- Directed by: P. G. Vishwambharan
- Written by: Kanam E. J. Priyadarshan(dialogues)
- Screenplay by: P. G. Vishwambharan(in credits)
- Starring: Prem Nazir Shankar M. G. Soman Roja Ramani
- Cinematography: C. E. Babu Chandramohan
- Edited by: V. P. Krishnan
- Music by: Shyam
- Production company: Sunitha Productions
- Distributed by: Sunitha Productions
- Release date: 30 October 1981;
- Country: India
- Language: Malayalam

= Kadathu =

Kadathu is a 1981 Indian Malayalam film, directed by P. G. Vishwambharan. The film stars Prem Nazir, Shankar, M. G. Soman and Roja Ramani in the lead roles. The film has musical score by Shyam. Actually, the script was penned by Priyadharshan. When the movie screened in the theaters, he noticed the credit had gone to the director himself.

==Cast==
- Prem Nazir as Gopinath
- Shankar as Rajappan
- M. G. Soman as Ravi
- Roja Ramani as Maalu
- Sumalatha as Thulasi
- Jagathy Sreekumar as Meesha Vasu Pilla
- Adoor Bhasi as School Head Master
- Alummoodan as School Peon Kittu Pilla
- Baby Ponnambili
- T. G. Ravi as Kaala Dhamu
- Chembarathi Shobana
- K. P. A. C. Azeez Police Officer
- Bheeman Raghu
- Nellikode Bhaskaran
- Poojappura Ravi
- Aryad Gopalakrishnan
- Shubha as Sarala
- Adoor Bhavani
- Beena Kumbalangi

==Soundtrack==
The music was composed by Shyam and the lyrics were written by Bichu Thirumala.

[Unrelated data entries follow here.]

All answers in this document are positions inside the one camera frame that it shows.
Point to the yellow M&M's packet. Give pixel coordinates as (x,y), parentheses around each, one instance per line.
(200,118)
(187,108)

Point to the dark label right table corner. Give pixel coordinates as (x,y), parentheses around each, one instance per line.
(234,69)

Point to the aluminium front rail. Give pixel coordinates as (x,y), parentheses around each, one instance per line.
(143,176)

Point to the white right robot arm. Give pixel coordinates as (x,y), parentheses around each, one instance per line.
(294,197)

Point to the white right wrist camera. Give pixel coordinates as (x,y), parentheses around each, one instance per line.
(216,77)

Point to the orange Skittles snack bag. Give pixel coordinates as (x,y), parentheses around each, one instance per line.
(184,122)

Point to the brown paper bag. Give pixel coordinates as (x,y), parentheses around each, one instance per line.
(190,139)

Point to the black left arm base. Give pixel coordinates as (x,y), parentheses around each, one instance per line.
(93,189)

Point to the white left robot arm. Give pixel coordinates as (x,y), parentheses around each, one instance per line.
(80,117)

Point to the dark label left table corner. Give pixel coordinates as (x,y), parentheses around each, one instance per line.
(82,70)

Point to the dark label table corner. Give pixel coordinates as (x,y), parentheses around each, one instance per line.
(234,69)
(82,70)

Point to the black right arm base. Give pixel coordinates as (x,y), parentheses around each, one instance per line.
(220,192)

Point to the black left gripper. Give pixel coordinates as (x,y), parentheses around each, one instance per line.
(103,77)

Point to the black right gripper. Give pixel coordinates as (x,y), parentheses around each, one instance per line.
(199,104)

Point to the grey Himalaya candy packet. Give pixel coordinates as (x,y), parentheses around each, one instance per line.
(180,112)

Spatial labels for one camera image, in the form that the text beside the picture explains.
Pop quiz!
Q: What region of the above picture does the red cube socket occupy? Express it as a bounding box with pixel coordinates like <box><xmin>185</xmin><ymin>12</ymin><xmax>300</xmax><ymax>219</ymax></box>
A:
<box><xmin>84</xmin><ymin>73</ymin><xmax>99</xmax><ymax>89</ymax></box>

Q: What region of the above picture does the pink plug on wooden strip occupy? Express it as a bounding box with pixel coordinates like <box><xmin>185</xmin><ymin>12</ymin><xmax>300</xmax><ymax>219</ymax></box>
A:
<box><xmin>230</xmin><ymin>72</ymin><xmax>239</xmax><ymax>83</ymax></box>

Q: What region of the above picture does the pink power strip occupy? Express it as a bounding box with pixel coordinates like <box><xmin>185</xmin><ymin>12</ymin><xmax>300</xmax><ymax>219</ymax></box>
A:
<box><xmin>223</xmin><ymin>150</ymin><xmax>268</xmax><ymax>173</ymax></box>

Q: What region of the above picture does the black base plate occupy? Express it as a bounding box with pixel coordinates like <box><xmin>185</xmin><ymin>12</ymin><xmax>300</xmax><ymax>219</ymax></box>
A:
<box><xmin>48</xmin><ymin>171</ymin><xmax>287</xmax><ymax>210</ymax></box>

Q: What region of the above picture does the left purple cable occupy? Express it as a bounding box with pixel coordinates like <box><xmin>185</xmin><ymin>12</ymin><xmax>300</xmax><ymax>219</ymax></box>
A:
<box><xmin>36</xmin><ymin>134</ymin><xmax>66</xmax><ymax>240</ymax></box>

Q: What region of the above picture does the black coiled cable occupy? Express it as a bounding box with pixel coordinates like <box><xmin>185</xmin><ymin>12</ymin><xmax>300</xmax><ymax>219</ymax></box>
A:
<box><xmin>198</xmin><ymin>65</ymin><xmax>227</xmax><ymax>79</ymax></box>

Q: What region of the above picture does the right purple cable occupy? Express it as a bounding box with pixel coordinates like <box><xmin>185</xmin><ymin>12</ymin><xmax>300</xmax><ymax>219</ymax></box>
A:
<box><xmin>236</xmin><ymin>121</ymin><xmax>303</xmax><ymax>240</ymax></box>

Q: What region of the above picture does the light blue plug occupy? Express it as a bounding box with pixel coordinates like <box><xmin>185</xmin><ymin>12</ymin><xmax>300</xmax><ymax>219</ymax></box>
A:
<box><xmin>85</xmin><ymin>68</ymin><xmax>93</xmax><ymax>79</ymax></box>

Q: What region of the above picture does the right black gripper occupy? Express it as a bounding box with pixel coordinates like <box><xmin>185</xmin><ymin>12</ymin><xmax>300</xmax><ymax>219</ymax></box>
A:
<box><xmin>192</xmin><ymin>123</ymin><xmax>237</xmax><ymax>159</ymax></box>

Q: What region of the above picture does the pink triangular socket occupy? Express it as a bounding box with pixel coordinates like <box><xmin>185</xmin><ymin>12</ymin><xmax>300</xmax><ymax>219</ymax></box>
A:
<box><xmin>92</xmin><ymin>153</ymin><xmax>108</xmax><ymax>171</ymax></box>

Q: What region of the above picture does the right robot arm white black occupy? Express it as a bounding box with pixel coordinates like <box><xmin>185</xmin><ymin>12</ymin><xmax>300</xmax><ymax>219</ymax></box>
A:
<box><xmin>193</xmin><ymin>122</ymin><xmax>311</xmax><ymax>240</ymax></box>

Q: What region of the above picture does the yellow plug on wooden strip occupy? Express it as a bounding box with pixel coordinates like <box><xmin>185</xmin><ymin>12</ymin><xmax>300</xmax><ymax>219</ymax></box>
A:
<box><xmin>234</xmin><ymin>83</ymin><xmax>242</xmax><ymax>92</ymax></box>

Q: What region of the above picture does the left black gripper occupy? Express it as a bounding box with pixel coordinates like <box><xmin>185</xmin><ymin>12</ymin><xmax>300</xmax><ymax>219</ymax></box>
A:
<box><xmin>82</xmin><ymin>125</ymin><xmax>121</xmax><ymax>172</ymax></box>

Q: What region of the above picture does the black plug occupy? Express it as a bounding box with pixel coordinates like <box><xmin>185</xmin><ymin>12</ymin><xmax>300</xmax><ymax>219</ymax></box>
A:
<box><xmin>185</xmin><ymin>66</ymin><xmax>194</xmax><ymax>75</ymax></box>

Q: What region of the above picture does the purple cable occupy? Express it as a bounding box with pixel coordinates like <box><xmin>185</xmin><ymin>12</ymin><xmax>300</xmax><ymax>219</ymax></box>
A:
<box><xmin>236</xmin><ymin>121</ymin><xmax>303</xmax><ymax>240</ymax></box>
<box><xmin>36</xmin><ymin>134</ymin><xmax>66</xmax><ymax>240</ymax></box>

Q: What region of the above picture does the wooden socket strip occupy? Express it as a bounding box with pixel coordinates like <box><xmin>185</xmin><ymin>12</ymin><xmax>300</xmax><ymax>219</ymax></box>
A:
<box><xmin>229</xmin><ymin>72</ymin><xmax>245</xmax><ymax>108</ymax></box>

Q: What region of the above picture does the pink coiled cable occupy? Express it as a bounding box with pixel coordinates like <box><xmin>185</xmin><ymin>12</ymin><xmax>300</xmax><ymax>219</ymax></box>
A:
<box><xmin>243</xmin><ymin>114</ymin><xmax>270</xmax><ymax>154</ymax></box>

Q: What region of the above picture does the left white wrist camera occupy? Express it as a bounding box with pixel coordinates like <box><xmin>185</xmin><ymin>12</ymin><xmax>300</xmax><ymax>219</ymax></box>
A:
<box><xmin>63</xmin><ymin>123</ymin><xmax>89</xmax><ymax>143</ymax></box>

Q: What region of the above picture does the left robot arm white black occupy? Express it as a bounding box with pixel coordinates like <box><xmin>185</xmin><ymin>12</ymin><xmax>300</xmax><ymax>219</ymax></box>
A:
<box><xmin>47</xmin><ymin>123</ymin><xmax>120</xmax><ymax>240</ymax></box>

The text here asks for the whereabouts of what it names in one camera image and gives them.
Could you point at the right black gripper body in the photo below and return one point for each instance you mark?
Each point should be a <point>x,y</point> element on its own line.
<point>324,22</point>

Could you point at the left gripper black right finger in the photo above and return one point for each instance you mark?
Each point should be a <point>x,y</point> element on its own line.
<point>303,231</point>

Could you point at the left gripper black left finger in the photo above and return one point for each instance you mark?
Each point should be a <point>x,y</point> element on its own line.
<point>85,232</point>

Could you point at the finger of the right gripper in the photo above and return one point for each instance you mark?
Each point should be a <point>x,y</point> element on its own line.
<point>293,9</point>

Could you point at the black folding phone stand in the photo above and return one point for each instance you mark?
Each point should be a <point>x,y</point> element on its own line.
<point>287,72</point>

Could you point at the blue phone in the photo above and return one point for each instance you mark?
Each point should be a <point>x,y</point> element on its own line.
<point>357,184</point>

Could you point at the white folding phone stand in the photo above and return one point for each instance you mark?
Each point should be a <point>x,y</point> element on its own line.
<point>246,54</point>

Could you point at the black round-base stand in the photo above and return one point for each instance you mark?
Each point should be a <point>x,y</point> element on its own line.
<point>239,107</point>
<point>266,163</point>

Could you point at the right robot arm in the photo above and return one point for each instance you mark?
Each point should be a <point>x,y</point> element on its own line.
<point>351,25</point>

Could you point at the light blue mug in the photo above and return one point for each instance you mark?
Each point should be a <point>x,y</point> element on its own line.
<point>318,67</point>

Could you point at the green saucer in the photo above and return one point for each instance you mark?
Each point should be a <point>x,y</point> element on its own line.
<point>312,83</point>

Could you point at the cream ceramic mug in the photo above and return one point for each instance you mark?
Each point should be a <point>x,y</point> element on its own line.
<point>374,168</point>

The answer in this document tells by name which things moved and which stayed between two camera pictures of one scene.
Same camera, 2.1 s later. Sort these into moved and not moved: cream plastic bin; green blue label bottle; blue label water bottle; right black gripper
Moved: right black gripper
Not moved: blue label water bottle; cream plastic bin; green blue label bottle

| No. | Song | Singers | Lyrics | Length (m:ss) |
|---|---|---|---|---|
| 1 | "Manjanaathi Kunnummel" | S. Janaki | Bichu Thirumala |  |
| 2 | "Olangal Thaalam Thallumpol" | Unni Menon | Bichu Thirumala |  |
| 3 | "Premaragam Padivannoru" | S. Janaki | Bichu Thirumala |  |
| 4 | "Punnare Poonthinkale" | Unni Menon | Bichu Thirumala |  |
| 5 | "Vennilaacholayil" | S. Janaki, Unni Menon | Bichu Thirumala |  |

==Trivia==
- Priyadarshan approached producer Aroma M Mani with the first ever script he penned which was to be filmed by PG Vishwambharan but it was decided that a newcomer as a script writer would not fare well in the market so screenplay was credited to the director.